There is definitely a role for both, but the strategy behind them will help to determine which tactic is more suitable.

For example, if you have a clear picture of the type of user you’re looking to target, based on age, location, interests etc, a digital media campaign can be a great way to do this. However, the key is to be crystal clear with your message and to provide something that will genuinely draw them into clicking for more information. I recently heard a speaker at a healthcare communications event point out that the average attention span online is now around 2.5 seconds. That is not long to a) draw in the user and then b) keep them on your site, assuming they choose to click. So it has to be useful, genuine and eye-catching (or as some now say, “thumb-stopping”).

On the other side of the coin, a more long-term pull strategy can lead to a more loyal audience that trusts and knows what to expect from the content you’re sharing. In the world of healthcare professionals, WebMD would be a good example of this – an online directory of sorts where users visit with a very specific ‘informational need’ in mind. This of course requires more of an organic approach to content sharing, but through effective SEO and social media usage, this is possible, so long as you have the content to back it up.
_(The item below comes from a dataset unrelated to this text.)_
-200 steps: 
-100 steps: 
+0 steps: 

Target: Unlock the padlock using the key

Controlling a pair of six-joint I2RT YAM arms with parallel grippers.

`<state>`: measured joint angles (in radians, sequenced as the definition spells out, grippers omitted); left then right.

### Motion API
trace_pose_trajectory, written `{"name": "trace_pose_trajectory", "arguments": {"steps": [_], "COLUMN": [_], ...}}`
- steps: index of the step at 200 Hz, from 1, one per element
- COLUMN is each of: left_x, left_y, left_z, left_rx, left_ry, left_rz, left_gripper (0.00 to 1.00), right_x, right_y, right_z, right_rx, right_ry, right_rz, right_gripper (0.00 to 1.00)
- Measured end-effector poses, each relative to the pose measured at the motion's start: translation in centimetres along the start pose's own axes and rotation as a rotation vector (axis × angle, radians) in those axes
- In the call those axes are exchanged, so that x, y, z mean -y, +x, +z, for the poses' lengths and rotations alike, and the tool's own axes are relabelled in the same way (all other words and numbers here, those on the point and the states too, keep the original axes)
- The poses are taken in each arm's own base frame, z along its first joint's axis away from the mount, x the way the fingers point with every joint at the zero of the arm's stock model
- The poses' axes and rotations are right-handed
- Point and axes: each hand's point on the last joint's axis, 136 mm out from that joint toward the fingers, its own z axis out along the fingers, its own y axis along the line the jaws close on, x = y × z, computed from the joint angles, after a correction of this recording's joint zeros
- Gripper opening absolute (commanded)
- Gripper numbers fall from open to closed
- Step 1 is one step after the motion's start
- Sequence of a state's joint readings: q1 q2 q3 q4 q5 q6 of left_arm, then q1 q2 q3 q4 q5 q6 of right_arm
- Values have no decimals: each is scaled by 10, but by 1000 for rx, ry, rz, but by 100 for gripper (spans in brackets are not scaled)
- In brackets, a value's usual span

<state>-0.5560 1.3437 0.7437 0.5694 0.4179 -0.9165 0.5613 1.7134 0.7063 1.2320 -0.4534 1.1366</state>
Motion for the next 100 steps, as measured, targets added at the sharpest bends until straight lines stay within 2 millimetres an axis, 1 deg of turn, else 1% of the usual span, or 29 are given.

This isn’t a case of having to choose one or the other – any content marketing strategy would likely include a combination of both. The key is to always try to put yourself in the shoes of the people you’re looking to reach and then work from there in terms of how to create and promote your message.

At the end of the day, we consume more content than we ever have done before and with that comes higher standards and expectations of users. It’s your job as a marketer, communicator or salesperson to meet and exceed those expectations.